ASSIGNMENT ▸
Print the records exactly as they are written.

#### DATA SHOWN ####

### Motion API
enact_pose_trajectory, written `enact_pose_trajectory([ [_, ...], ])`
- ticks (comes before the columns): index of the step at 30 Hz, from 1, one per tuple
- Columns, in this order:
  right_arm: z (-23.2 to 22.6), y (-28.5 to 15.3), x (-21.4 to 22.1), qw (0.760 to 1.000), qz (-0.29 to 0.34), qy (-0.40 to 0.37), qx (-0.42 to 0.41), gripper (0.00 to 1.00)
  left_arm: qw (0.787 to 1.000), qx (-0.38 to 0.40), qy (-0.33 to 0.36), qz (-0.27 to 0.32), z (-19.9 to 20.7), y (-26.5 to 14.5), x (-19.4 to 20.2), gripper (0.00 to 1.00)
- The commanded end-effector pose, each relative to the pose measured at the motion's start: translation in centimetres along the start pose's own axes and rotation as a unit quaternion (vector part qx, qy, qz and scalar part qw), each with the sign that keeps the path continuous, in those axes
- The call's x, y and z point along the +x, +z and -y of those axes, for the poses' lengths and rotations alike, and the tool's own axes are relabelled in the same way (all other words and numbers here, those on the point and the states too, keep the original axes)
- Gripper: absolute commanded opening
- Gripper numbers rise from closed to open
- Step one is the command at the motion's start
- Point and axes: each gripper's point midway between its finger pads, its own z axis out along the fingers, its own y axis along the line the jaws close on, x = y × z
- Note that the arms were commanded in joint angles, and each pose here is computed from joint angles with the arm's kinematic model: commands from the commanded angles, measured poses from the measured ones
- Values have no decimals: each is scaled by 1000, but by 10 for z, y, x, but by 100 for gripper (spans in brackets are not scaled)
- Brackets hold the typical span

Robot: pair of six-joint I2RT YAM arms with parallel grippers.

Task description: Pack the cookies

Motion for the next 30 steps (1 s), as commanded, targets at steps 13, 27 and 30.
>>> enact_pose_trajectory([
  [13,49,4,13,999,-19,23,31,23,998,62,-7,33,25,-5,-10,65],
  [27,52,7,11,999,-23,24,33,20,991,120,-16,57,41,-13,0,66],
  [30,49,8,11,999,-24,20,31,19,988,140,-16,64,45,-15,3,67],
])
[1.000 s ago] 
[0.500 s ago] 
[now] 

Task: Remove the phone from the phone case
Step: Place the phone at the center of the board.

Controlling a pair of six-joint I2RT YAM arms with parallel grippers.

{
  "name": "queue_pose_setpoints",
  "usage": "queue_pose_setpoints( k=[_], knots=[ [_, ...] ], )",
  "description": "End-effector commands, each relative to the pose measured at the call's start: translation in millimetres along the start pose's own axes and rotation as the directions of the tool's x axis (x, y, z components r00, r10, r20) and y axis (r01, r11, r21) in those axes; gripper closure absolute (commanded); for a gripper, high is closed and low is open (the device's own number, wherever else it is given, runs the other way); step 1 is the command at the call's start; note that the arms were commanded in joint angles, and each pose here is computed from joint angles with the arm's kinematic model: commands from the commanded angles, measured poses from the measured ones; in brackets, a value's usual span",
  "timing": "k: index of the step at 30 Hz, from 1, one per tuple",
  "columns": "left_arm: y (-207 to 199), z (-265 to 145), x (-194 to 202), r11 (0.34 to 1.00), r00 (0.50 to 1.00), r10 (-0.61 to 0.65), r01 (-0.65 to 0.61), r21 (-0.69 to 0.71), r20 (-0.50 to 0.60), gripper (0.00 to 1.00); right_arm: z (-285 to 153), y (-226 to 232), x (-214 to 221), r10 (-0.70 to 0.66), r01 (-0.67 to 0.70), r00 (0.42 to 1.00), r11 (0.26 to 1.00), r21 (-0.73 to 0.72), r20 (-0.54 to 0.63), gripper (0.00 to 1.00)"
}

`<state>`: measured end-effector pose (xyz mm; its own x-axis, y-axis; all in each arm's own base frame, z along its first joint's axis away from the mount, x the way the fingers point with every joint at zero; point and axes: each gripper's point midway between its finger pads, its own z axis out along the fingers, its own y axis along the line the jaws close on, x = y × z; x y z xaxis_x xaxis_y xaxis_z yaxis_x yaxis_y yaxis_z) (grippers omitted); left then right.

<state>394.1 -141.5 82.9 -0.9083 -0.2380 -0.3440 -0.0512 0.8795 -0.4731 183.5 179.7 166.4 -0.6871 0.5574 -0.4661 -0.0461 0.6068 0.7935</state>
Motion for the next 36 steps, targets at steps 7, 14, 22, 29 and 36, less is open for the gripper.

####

TASK ANSWER ▸
### Motion API
enact_pose_trajectory, written `enact_pose_trajectory([ [_, ...], ])`
- ticks (comes before the columns): index of the step at 30 Hz, from 1, one per tuple
- Columns, in this order:
  right_arm: z (-23.2 to 22.6), y (-28.5 to 15.3), x (-21.4 to 22.1), qw (0.760 to 1.000), qz (-0.29 to 0.34), qy (-0.40 to 0.37), qx (-0.42 to 0.41), gripper (0.00 to 1.00)
  left_arm: qw (0.787 to 1.000), qx (-0.38 to 0.40), qy (-0.33 to 0.36), qz (-0.27 to 0.32), z (-19.9 to 20.7), y (-26.5 to 14.5), x (-19.4 to 20.2), gripper (0.00 to 1.00)
- The commanded end-effector pose, each relative to the pose measured at the motion's start: translation in centimetres along the start pose's own axes and rotation as a unit quaternion (vector part qx, qy, qz and scalar part qw), each with the sign that keeps the path continuous, in those axes
- The call's x, y and z point along the +x, +z and -y of those axes, for the poses' lengths and rotations alike, and the tool's own axes are relabelled in the same way (all other words and numbers here, those on the point and the states too, keep the original axes)
- Gripper: absolute commanded opening
- Gripper numbers rise from closed to open
- Step one is the command at the motion's start
- Point and axes: each gripper's point midway between its finger pads, its own z axis out along the fingers, its own y axis along the line the jaws close on, x = y × z
- Note that the arms were commanded in joint angles, and each pose here is computed from joint angles with the arm's kinematic model: commands from the commanded angles, measured poses from the measured ones
- Values have no decimals: each is scaled by 1000, but by 10 for z, y, x, but by 100 for gripper (spans in brackets are not scaled)
- Brackets hold the typical span

Robot: pair of six-joint I2RT YAM arms with parallel grippers.

Task description: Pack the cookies

Motion for the next 30 steps (1 s), as commanded, targets at steps 13, 27 and 30.
>>> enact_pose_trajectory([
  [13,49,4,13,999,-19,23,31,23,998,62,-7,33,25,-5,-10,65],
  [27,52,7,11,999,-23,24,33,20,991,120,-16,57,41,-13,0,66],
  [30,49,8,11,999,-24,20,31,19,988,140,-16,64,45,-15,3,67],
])
[1.000 s ago] 
[0.500 s ago] 
[now] 

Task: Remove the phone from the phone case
Step: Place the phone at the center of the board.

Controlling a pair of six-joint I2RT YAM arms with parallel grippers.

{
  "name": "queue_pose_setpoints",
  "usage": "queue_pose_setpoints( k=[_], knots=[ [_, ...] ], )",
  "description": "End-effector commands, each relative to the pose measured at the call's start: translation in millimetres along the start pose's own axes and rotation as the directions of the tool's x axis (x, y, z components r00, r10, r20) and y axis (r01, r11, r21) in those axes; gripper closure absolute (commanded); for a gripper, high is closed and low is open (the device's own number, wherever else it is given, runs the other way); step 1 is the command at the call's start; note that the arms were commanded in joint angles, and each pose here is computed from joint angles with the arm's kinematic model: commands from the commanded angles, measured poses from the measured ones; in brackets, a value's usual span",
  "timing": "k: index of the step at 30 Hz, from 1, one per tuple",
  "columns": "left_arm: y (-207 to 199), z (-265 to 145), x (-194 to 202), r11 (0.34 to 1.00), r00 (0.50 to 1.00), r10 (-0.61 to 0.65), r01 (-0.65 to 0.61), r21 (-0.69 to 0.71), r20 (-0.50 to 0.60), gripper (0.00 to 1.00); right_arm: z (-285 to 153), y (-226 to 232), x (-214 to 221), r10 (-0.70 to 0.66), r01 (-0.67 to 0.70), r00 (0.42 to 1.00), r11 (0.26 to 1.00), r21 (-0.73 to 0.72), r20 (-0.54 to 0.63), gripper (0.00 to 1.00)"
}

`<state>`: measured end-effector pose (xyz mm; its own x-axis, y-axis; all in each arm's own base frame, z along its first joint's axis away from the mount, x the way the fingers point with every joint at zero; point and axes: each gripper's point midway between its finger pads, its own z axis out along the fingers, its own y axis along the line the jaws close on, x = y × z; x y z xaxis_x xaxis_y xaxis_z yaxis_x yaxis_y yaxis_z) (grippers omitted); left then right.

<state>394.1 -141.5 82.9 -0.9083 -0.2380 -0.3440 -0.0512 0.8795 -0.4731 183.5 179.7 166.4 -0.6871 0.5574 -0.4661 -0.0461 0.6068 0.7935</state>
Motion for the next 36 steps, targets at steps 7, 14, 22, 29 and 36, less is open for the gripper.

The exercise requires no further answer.